Build or refresh the Process document so it can populate <artifactId>.definition.json inside outputPath. That local *.process.json file must consume the published Process questionnaire schema rather than inventing a per-source process schema. When the target questions are sequential, use one linear question flow that routes question to question until completion, and when the process branches, keep that branching inside the same *.process.json file through deterministic routing rules. Each question should use typed questions, explicit answer types from select-one, select-many, number, short-text, long-text, date, and percentage, conversation arrays composed of JSONL-style record objects, question-level for-ai, deterministic routing, and completed-conversation-to-output evaluation rules.

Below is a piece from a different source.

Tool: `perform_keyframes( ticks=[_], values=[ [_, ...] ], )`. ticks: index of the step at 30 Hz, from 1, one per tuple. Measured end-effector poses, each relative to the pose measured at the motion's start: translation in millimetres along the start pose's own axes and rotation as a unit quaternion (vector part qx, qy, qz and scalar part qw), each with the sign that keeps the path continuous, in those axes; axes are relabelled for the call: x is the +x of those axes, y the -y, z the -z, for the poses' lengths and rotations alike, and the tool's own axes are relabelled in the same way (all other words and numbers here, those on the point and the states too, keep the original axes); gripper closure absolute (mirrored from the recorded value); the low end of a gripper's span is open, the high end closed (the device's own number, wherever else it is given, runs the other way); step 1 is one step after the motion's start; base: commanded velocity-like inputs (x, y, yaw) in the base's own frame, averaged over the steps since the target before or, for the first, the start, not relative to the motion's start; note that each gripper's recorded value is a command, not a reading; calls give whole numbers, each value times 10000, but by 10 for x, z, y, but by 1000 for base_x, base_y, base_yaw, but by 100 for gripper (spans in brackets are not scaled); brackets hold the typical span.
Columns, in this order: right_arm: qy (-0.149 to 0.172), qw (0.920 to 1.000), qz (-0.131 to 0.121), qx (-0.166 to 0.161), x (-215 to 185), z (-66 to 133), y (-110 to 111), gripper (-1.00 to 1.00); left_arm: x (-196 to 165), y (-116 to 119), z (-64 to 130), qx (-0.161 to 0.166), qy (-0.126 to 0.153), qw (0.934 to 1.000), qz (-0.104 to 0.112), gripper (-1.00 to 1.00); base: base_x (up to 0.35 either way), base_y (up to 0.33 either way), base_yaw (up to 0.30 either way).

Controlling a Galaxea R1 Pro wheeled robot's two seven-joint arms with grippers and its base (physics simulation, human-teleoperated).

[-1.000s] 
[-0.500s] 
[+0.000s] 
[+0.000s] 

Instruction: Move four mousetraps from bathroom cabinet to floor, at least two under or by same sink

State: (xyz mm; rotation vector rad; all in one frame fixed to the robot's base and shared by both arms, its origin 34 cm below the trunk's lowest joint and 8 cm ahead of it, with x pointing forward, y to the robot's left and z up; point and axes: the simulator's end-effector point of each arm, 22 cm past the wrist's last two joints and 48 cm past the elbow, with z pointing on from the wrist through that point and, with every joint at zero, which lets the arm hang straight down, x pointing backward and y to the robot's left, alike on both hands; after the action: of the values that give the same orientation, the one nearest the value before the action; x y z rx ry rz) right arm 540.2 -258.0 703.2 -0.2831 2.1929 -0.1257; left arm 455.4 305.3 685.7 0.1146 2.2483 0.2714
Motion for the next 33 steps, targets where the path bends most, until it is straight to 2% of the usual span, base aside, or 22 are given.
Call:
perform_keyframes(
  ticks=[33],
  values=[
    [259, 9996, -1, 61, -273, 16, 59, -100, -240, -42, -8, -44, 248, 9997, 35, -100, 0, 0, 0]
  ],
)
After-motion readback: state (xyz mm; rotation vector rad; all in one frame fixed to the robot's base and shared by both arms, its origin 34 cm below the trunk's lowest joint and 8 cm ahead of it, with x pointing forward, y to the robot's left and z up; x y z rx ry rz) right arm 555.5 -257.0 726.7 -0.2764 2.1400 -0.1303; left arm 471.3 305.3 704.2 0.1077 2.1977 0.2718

Build or refresh the Data Artifact Definition so the model contract is explicit about the fields an assistant or author must fill in.
Build or refresh the Template document so the concrete markdown-compliant template JSON stays aligned with the data contract, the published shared Template markdown schema, and the artifact purpose. Do not author a per-source Template schema.
Validate the generated bundle plus the definition file, then update the current files in place rather than creating version-suffixed variants.
Refresh from the latest standards registry at /standards/latest/index.json
when a local cache needs the current public versions and download URLs.
Publish aligned examples and the public Artifact Definition page and downloads together so the route and bundle stay in sync.
What Good Looks Like
The artifact type has a clear purpose that a reader can explain in one sentence.
The synchronized bundle shares one artifact identity and one business purpose.
The definitions tell a generator what belongs in each property, section, question output, or process field, not just what type it is.
<artifactId>.definition.json inside outputPath points to the current bundle, including <artifactId>.data-example.json, preserves process-driven context, and embeds the parsed JSON copied from sourceDefinitionPath instead of leaving downstream tools to guess.
The page visible to humans explains where the artifact fits in the public standards hierarchy.
Avoid
Creating only one schema and inventing the Process or Template output later.
Letting example documents override the governing Artifact Specification or Document Role Specification.
Publishing examples that are “close enough” but not exact matches for the published schema identity.
Replacing source-definition context or <artifactId>.definition.json inside outputPath when a field-preserving update is still credible.
Mixing implementation guidance with normative contract text.